### Requirement
Whenever a line of the data below holds the string "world", copy that line.

### Study material
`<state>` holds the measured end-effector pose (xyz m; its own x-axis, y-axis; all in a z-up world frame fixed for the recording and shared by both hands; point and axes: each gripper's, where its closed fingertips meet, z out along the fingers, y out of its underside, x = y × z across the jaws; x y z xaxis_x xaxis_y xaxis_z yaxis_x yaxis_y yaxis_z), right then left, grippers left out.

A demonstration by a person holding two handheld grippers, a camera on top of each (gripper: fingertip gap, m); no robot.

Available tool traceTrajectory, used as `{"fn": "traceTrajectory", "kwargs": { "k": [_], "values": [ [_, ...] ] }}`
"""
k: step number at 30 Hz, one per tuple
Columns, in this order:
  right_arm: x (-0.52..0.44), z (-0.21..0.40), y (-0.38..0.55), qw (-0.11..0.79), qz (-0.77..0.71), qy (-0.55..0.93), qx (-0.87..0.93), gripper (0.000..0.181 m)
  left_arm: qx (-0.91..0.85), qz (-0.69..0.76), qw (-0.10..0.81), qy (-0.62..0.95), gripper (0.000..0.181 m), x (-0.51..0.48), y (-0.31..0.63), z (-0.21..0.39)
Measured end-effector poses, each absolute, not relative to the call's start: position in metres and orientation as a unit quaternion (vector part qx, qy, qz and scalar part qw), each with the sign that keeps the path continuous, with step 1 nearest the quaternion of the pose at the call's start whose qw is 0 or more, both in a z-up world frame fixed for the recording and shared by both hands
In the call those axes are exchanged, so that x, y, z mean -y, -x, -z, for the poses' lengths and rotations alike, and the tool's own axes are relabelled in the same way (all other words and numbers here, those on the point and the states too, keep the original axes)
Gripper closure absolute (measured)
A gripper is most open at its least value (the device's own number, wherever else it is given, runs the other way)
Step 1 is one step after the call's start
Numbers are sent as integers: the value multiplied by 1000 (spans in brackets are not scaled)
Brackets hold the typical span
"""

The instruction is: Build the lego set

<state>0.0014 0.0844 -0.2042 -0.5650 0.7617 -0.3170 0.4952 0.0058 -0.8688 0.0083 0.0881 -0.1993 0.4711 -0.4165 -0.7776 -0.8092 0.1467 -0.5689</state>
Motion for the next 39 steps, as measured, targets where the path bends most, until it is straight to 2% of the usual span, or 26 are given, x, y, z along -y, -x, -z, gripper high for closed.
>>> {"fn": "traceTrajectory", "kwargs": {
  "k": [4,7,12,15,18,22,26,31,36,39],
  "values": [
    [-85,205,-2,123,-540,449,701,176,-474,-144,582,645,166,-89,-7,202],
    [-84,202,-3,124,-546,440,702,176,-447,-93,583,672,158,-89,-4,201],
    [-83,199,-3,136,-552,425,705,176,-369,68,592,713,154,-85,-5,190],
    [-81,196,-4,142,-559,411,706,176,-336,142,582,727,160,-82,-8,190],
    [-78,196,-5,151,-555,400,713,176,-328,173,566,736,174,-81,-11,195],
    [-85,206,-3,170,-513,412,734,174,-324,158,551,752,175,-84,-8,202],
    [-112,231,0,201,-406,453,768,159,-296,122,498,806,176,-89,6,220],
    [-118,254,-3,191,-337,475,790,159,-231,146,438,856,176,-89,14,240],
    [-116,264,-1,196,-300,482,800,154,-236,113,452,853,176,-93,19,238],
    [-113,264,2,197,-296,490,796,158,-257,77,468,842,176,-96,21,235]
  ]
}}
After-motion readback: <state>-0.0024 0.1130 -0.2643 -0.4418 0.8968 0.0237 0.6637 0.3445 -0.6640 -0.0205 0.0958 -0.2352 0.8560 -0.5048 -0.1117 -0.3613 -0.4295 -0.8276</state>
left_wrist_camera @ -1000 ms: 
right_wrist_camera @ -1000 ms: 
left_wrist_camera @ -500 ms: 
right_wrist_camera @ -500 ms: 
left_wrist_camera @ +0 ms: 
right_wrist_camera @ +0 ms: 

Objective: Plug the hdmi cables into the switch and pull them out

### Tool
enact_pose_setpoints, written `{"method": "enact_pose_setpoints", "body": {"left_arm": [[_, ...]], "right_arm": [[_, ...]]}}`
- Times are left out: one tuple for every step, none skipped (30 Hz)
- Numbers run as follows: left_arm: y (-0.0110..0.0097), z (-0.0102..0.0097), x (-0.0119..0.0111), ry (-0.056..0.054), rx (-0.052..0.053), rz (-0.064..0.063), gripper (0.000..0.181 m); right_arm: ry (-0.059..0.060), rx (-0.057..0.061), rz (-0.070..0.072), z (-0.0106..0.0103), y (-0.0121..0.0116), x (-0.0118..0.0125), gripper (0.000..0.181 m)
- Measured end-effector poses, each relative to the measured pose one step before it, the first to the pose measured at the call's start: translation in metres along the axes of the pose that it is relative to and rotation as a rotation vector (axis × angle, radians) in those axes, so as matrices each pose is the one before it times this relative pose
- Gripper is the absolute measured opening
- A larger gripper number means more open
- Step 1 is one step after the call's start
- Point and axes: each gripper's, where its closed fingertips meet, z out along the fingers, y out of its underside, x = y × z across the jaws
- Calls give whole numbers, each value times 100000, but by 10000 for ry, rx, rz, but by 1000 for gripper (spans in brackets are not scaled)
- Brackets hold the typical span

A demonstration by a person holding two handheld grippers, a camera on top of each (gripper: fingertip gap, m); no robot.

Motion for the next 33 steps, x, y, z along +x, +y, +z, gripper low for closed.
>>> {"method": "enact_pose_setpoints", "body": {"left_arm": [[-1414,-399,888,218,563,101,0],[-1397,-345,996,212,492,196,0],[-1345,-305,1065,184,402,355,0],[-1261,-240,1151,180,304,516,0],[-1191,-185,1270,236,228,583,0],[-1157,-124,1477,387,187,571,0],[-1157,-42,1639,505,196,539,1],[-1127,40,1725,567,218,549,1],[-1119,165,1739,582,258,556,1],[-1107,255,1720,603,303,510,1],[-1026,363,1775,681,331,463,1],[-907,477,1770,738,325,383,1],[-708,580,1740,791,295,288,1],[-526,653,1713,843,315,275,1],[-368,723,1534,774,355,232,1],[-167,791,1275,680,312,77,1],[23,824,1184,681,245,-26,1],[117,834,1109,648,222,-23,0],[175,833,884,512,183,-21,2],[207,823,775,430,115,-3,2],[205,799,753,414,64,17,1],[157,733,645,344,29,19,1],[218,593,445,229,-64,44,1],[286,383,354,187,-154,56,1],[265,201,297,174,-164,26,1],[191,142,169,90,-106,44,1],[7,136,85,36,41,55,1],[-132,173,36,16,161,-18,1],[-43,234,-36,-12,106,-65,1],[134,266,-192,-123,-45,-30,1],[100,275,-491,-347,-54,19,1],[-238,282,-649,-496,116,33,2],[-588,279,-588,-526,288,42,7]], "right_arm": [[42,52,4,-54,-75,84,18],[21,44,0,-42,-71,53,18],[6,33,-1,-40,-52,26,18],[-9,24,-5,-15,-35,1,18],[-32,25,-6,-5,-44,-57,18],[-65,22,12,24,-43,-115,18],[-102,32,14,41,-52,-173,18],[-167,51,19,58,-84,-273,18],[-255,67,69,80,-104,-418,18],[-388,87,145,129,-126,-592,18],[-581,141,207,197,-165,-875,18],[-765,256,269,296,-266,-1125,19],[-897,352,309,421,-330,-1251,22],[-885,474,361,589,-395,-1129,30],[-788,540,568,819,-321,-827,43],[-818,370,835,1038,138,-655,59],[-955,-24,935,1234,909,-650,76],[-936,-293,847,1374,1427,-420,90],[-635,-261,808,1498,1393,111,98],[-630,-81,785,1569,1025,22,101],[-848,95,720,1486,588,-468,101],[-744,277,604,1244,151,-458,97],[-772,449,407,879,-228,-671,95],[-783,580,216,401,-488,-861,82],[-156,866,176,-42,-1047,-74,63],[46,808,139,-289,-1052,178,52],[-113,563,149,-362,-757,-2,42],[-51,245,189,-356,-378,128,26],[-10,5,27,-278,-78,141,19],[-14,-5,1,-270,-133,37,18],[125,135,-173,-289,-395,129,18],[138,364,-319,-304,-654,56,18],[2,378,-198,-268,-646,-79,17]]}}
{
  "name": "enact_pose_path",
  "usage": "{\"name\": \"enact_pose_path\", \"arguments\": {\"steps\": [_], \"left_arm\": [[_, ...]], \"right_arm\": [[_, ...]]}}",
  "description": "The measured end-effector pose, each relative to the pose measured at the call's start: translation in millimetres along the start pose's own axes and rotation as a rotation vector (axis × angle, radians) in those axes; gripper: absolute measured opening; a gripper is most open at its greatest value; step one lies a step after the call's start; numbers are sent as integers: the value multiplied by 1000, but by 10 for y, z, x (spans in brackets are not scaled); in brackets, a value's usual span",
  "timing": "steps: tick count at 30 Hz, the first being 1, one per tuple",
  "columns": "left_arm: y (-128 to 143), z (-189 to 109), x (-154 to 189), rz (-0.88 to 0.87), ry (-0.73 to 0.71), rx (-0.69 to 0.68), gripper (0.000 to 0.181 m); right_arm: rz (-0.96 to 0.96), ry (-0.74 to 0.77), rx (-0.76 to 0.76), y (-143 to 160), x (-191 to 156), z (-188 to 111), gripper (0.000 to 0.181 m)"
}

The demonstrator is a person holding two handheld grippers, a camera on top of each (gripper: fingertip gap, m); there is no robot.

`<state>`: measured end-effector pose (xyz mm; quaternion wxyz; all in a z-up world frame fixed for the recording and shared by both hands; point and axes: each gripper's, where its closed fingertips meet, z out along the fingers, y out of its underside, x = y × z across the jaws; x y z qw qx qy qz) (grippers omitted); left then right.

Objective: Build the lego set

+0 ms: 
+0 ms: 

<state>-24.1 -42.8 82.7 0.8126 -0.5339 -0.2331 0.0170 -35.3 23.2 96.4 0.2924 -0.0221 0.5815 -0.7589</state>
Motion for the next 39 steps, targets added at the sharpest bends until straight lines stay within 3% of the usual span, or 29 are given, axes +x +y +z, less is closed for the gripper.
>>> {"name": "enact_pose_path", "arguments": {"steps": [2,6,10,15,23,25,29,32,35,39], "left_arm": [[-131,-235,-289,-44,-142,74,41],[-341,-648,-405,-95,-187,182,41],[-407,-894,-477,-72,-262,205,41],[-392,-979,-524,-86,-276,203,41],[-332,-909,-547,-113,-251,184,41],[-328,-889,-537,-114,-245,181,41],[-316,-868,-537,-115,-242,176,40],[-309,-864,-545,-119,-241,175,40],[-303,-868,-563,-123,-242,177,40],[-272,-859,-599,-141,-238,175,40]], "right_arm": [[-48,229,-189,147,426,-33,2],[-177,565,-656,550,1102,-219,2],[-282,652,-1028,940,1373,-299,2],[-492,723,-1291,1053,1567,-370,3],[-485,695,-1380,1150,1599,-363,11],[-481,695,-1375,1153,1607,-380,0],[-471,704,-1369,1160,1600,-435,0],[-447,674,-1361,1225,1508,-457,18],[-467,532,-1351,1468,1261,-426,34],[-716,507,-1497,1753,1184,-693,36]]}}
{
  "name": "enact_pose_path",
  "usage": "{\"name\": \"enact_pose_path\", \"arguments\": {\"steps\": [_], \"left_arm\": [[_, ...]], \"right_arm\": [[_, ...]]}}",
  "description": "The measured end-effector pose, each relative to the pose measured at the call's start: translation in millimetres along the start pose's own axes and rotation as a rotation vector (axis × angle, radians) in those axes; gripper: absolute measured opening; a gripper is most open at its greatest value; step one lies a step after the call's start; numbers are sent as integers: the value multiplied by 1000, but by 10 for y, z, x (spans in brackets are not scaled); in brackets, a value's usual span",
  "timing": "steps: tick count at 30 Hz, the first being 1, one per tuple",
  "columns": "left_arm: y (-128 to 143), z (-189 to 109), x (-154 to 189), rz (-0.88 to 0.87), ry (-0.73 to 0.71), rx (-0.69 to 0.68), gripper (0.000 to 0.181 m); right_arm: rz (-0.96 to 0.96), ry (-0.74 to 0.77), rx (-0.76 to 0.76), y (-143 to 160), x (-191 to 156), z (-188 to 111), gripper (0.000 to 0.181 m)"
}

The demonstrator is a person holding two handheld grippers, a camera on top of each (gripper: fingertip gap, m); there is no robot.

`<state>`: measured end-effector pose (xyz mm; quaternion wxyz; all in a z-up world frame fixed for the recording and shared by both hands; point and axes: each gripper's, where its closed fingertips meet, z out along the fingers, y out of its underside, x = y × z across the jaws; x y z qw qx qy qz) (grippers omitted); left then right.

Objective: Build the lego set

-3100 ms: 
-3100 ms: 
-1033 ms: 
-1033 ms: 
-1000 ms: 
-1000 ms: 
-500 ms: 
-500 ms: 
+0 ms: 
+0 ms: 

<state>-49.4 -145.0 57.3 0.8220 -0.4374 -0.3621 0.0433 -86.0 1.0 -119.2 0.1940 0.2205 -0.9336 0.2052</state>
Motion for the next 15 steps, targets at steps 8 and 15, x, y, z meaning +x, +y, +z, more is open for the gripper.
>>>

### Your solution
`<state>` holds the measured end-effector pose (xyz m; its own x-axis, y-axis; all in a z-up world frame fixed for the recording and shared by both hands; point and axes: each gripper's, where its closed fingertips meet, z out along the fingers, y out of its underside, x = y × z across the jaws; x y z xaxis_x xaxis_y xaxis_z yaxis_x yaxis_y yaxis_z), right then left, grippers left out.
Measured end-effector poses, each absolute, not relative to the call's start: position in metres and orientation as a unit quaternion (vector part qx, qy, qz and scalar part qw), each with the sign that keeps the path continuous, with step 1 nearest the quaternion of the pose at the call's start whose qw is 0 or more, both in a z-up world frame fixed for the recording and shared by both hands
`<state>`: measured end-effector pose (xyz mm; quaternion wxyz; all in a z-up world frame fixed for the recording and shared by both hands; point and axes: each gripper's, where its closed fingertips meet, z out along the fingers, y out of its underside, x = y × z across the jaws; x y z qw qx qy qz) (grippers omitted); left then right.
`<state>`: measured end-effector pose (xyz mm; quaternion wxyz; all in a z-up world frame fixed for the recording and shared by both hands; point and axes: each gripper's, where its closed fingertips meet, z out along the fingers, y out of its underside, x = y × z across the jaws; x y z qw qx qy qz) (grippers omitted); left then right.

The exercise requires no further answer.